On the thermalization of a Luttinger liquid after a sequence of sudden interaction quenches

TL;DR

This paper analyzes how a Luttinger liquid relaxes after multiple sudden interaction changes, revealing how the decay behavior depends on initial conditions, history, and protocol complexity, with implications for thermalization and adiabatic processes.

Contribution

It provides an explicit functional form for the critical exponent governing decay, explores protocol-dependent effects, and investigates the limits of adiabatic switching in Luttinger liquids.

Findings

Decay exponent depends on initial state at long distances

Memory effects are negligible at short distances

No finite-duration protocol can fully adiabatically prepare the ground state

Abstract

We present a comprehensive analysis of the relaxation dynamics of a Luttinger liquid subject to a sequence of sudden interaction quenches.
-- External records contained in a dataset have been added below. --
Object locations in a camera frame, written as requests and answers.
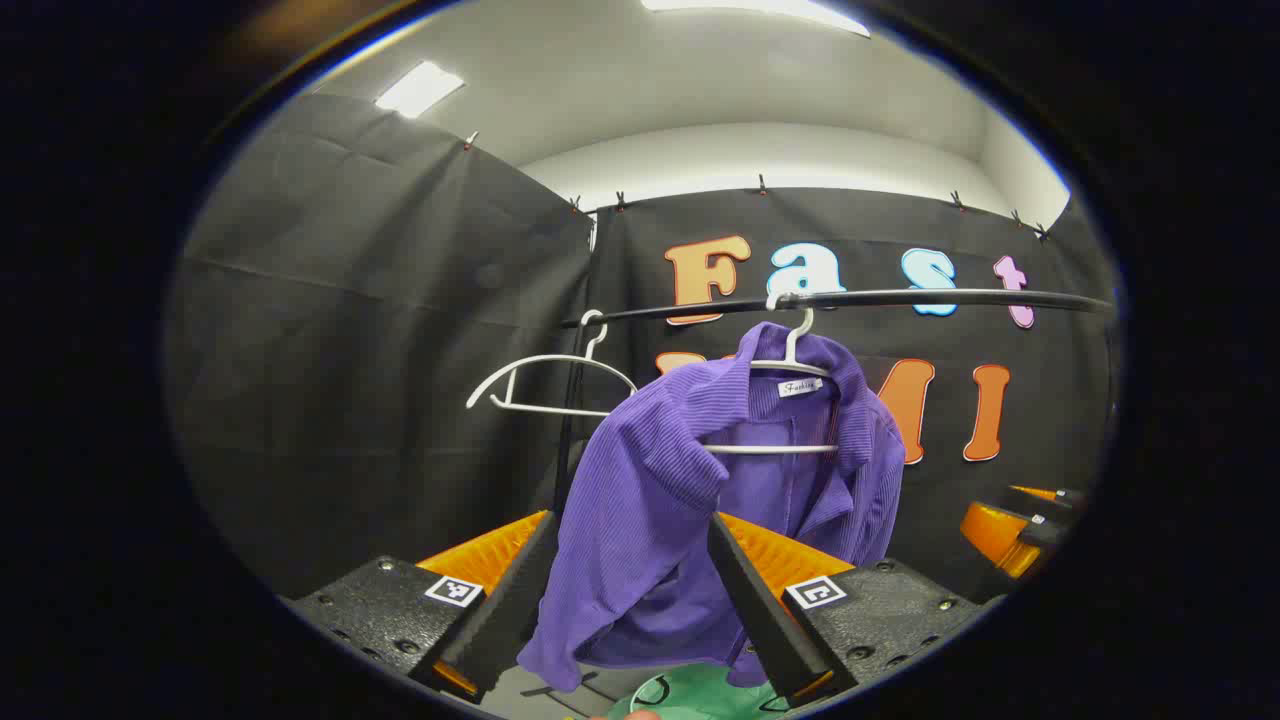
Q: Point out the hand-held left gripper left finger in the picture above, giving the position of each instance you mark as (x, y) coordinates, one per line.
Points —
(505, 610)

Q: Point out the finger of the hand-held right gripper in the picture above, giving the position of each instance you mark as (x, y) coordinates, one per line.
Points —
(995, 535)
(1045, 494)

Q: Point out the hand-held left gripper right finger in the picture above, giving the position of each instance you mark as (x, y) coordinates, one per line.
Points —
(760, 610)

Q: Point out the purple ribbed shirt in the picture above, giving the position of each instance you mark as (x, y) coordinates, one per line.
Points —
(650, 500)

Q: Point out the white plastic clothes hanger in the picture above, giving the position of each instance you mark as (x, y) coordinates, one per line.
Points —
(770, 449)
(550, 409)

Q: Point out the black clothes rack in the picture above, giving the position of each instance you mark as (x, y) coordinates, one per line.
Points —
(900, 298)

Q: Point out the rectangular ceiling light panel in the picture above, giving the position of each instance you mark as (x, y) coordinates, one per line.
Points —
(418, 88)
(760, 10)
We express the critical exponent $\beta$ governing the decay of the steady-state propagator as an explicit functional of the switching protocol. At long distances $\beta$ depends only on the initial state while at short distances it is also history dependent. Continuous protocols of arbitrary complexity can be realized with infinitely long sequences. For quenches of finite duration we prove that there exist no protocol to bring the initial non-interacting system in the ground state of the Luttinger liquid. Nevertheless memory effects are washed out at short-distances. The adiabatic theorem is then investigated with ramp-switchings of increasing duration, and several analytic results for both the propagator and the excitation energy are derived.